IN THE COURT OF CRIMINAL APPEALS OF TENNESSEE
AT JACKSON
JULY 1999 SESSION
FILED
August 16, 1999
BRADLEY GREEN, ) Cecil Crowson, Jr.
) Appellate Court Clerk
Appellant, ) No. 02C01-9809-CR-00300
)
) Shelby County
v. )
) Honorable Carolyn Wade Blackett, Judge
STATE OF TENNESSEE, )
) (Post-Conviction)
Appellee. )
For the Appellant: For the Appellee:
Michael E. Scholl Paul G. Summers
200 Jefferson Avenue, Suite 202 Attorney General of Tennessee
Memphis, TN 38103 and
R. Stephen Jobe
Assistant Attorney General of Tennessee
425 Fifth Avenue North
2nd Floor, Cordell Hull Building
Nashville, TN 37243-0493
William L. Gibbons
District Attorney General
and
Michael H. Leavitt
Assistant District Attorney General
Criminal Justice Complex, Suite 301
201 Poplar Avenue
Memphis, TN 38103
OPINION FILED:____________________
AFFIRMED
Joseph M. Tipton
Judge
OPINION
The petitioner, Bradley Green, appeals as of right from the Shelby County
Criminal Court’s denial of post-conviction relief from his 1993 convictions for felony
murder and especially aggravated robbery for which he is presently serving an effective
sentence of life imprisonment. The petitioner contends (1) that his guilty pleas were not
knowingly and voluntarily entered and (2) that he received the ineffective assistance of
counsel by his attorney’s misadvice regarding parole eligibility. We affirm the trial court.
The petitioner and a co-defendant, Darryl Wallace, were jointly indicted for
and pled guilty to first degree murder, especially aggravated robbery, and criminal
trespassing. The guilty plea hearing transcript reflects that on May 30, 1992, the victim,
Erving Manis, was closing the Bargain Center at the Southgate Shopping Center. He
carried a money bag with the day’s receipts, and an unarmed security guard had gone
to the car. While the victim was locking the door, the petitioner and Wallace, each
armed with a revolver, approached him. Wallace took the money from the victim and
shot the victim several times while he was on the ground. The state’s proof would
circumstantially show that the petitioner tried to fire a shot but that the gun misfired.
The two ran from the scene and broke into an apartment, where they were arrested.
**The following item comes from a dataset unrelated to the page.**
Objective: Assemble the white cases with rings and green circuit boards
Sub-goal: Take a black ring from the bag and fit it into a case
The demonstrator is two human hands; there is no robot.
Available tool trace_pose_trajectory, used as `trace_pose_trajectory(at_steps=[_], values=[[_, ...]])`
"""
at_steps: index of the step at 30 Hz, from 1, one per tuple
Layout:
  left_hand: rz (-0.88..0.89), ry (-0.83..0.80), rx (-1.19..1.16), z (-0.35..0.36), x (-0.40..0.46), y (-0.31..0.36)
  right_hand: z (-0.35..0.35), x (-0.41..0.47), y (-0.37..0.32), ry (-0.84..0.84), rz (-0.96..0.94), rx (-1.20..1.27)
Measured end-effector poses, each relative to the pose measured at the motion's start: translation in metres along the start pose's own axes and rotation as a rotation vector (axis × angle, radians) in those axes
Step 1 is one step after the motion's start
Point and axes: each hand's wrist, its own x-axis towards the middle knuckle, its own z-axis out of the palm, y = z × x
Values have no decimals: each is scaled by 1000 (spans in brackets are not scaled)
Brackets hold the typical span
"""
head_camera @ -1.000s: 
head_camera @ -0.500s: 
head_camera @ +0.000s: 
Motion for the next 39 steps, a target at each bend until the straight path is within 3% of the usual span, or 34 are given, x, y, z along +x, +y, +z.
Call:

The petitioner had prior convictions involving the use of or the threat of violence, an
aggravating circumstance that exposed him to the death penalty. The petitioner’s
sentences of life for the first degree murder, fifteen years for the especially aggravated
robbery, and thirty days for the criminal trespass are to be served concurrently.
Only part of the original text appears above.